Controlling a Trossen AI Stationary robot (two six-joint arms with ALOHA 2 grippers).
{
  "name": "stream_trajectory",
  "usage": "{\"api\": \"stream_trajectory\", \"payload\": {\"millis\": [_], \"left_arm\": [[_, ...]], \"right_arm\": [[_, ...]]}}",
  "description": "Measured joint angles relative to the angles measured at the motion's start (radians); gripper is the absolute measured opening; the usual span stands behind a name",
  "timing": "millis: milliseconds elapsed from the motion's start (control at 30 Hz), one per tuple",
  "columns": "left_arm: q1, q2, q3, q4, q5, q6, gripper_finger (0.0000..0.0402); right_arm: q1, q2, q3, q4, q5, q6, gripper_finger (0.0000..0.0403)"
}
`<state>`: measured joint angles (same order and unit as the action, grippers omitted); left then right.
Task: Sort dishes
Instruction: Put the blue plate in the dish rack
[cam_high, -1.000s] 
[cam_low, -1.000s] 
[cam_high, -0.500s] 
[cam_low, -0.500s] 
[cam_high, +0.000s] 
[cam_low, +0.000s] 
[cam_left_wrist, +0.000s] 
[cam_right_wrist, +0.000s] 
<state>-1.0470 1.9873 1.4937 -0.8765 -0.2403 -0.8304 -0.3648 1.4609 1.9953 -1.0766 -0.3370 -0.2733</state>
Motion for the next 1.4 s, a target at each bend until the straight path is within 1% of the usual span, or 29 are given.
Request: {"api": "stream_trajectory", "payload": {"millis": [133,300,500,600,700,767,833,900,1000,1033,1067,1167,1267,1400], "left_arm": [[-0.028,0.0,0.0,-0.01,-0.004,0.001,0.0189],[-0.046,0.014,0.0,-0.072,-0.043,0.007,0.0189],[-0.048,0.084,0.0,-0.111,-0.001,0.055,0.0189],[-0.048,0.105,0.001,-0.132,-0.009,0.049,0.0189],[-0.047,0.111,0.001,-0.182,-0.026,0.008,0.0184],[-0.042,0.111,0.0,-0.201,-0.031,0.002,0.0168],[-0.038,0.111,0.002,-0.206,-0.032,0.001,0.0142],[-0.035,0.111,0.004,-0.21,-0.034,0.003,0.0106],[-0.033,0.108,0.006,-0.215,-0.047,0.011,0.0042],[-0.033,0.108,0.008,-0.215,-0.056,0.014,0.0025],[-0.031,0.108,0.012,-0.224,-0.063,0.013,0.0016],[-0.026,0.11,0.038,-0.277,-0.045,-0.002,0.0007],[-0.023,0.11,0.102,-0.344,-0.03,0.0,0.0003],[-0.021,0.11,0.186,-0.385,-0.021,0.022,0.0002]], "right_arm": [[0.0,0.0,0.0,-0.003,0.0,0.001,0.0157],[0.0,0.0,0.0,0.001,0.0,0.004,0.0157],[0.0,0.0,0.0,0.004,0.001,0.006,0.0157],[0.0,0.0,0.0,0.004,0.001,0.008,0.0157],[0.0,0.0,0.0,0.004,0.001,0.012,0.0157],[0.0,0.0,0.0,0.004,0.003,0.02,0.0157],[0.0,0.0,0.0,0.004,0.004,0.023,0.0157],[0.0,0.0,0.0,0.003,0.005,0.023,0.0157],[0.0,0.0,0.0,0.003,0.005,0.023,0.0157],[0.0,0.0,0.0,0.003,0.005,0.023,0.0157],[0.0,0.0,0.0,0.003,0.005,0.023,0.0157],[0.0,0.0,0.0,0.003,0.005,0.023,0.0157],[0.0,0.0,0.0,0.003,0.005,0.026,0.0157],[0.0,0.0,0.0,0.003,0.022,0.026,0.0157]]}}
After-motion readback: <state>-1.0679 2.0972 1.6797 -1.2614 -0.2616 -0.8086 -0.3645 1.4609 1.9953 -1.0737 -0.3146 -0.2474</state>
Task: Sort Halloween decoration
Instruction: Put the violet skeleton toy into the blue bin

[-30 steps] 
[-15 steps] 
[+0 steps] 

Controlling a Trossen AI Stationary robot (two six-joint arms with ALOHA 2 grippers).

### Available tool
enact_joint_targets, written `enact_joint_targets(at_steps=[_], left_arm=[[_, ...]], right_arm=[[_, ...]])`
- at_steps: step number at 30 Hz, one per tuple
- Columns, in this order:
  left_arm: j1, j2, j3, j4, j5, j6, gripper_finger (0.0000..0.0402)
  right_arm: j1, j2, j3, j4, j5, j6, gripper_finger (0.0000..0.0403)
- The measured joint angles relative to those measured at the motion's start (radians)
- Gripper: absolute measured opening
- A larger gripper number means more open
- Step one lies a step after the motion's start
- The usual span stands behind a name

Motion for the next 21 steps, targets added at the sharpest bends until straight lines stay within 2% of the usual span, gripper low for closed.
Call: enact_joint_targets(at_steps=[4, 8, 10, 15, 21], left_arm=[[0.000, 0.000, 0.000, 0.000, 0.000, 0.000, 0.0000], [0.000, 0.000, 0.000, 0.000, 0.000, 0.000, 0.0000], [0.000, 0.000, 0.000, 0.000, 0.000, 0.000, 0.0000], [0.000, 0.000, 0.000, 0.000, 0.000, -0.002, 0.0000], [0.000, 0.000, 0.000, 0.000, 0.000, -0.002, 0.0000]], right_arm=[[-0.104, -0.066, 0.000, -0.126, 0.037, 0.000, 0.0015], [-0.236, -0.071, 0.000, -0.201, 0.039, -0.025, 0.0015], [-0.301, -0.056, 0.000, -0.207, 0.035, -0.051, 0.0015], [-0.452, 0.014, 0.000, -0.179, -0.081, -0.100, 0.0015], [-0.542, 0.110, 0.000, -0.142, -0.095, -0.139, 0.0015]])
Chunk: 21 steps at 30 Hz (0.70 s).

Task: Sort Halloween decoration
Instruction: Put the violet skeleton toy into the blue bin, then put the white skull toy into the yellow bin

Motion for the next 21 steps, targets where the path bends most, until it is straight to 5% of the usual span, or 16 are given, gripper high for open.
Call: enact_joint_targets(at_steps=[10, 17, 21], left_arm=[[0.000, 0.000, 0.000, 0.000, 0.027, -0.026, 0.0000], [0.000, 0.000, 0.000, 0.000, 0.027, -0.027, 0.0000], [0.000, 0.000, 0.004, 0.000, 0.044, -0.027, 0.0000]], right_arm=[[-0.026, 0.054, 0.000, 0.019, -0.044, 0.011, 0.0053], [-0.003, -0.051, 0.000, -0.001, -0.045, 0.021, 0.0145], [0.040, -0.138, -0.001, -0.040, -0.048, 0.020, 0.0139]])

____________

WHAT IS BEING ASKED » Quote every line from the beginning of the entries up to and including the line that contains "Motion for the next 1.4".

SOLUTION TO THIS PROBLEM »
Controlling a Trossen AI Stationary robot (two six-joint arms with ALOHA 2 grippers).
{
  "name": "stream_trajectory",
  "usage": "{\"api\": \"stream_trajectory\", \"payload\": {\"millis\": [_], \"left_arm\": [[_, ...]], \"right_arm\": [[_, ...]]}}",
  "description": "Measured joint angles relative to the angles measured at the motion's start (radians); gripper is the absolute measured opening; the usual span stands behind a name",
  "timing": "millis: milliseconds elapsed from the motion's start (control at 30 Hz), one per tuple",
  "columns": "left_arm: q1, q2, q3, q4, q5, q6, gripper_finger (0.0000..0.0402); right_arm: q1, q2, q3, q4, q5, q6, gripper_finger (0.0000..0.0403)"
}
`<state>`: measured joint angles (same order and unit as the action, grippers omitted); left then right.
Task: Sort dishes
Instruction: Put the blue plate in the dish rack
[cam_high, -1.000s] 
[cam_low, -1.000s] 
[cam_high, -0.500s] 
[cam_low, -0.500s] 
[cam_high, +0.000s] 
[cam_low, +0.000s] 
[cam_left_wrist, +0.000s] 
[cam_right_wrist, +0.000s] 
<state>-1.0470 1.9873 1.4937 -0.8765 -0.2403 -0.8304 -0.3648 1.4609 1.9953 -1.0766 -0.3370 -0.2733</state>
Motion for the next 1.4 s, a target at each bend until the straight path is within 1% of the usual span, or 29 are given.

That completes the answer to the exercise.